Assignment
Nothing should be output except the lines from the top of the material below through the line that contains "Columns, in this", each exactly as written.

Data below
____________________

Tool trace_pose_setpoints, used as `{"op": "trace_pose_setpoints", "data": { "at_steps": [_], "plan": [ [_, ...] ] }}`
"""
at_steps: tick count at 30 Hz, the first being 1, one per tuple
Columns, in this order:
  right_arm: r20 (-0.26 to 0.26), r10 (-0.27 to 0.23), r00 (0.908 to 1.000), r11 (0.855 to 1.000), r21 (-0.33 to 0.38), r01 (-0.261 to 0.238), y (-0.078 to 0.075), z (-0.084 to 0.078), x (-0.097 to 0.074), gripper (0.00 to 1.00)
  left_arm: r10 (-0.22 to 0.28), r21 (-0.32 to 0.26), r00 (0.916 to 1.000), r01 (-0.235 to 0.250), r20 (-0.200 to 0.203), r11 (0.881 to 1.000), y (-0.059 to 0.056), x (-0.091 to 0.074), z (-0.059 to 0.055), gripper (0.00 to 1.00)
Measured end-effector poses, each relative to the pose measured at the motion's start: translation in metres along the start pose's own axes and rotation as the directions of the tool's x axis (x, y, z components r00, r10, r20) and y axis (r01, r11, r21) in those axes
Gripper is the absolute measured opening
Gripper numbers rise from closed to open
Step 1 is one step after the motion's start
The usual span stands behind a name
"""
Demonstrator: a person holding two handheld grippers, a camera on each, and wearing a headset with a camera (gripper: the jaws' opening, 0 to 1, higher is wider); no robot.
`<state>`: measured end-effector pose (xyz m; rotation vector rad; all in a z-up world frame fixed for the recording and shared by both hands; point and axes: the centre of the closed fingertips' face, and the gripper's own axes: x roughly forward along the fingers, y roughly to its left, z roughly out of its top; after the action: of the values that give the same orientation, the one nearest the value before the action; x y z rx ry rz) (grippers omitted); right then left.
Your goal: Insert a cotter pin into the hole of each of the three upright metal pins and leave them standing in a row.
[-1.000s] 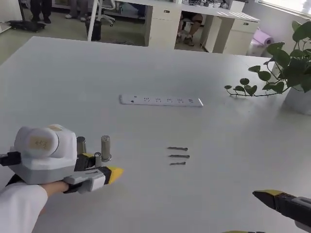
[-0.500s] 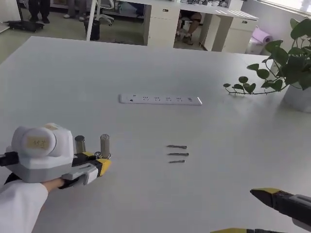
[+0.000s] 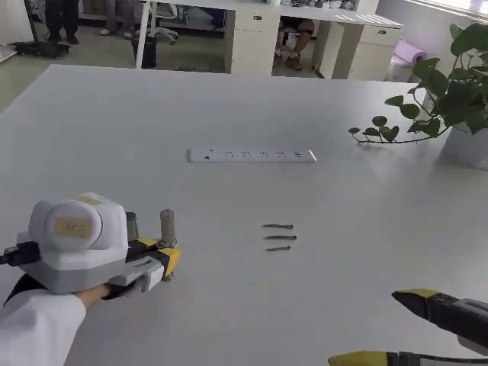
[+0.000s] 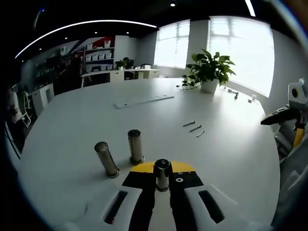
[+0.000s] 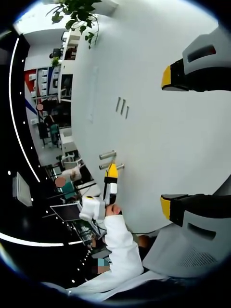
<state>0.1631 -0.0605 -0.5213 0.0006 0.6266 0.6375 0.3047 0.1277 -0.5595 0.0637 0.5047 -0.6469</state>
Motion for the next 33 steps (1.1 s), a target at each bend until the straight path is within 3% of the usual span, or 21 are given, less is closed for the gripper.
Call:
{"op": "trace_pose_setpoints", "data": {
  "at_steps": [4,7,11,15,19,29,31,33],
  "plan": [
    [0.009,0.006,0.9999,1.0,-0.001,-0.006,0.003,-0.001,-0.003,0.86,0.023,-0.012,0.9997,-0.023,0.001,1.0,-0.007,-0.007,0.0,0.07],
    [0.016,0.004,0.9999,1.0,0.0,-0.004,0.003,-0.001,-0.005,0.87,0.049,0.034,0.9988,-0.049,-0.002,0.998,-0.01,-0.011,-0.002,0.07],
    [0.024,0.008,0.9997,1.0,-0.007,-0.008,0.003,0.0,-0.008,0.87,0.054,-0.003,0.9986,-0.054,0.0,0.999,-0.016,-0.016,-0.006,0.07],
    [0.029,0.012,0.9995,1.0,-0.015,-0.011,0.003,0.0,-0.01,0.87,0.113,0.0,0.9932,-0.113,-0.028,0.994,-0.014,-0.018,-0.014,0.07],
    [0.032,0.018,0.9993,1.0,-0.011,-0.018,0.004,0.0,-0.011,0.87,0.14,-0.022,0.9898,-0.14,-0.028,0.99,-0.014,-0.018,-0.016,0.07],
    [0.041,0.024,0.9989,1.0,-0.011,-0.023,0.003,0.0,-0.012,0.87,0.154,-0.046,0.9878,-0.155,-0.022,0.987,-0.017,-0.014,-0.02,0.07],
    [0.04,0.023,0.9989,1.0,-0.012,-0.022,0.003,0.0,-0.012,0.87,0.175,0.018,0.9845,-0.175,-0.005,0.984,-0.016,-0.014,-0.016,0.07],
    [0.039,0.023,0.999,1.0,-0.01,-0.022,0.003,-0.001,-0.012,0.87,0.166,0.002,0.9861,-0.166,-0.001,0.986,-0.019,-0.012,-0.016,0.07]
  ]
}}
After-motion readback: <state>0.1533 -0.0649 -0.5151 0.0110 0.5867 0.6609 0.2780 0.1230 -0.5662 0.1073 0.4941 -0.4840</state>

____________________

Response box
Tool trace_pose_setpoints, used as `{"op": "trace_pose_setpoints", "data": { "at_steps": [_], "plan": [ [_, ...] ] }}`
"""
at_steps: tick count at 30 Hz, the first being 1, one per tuple
Columns, in this order:

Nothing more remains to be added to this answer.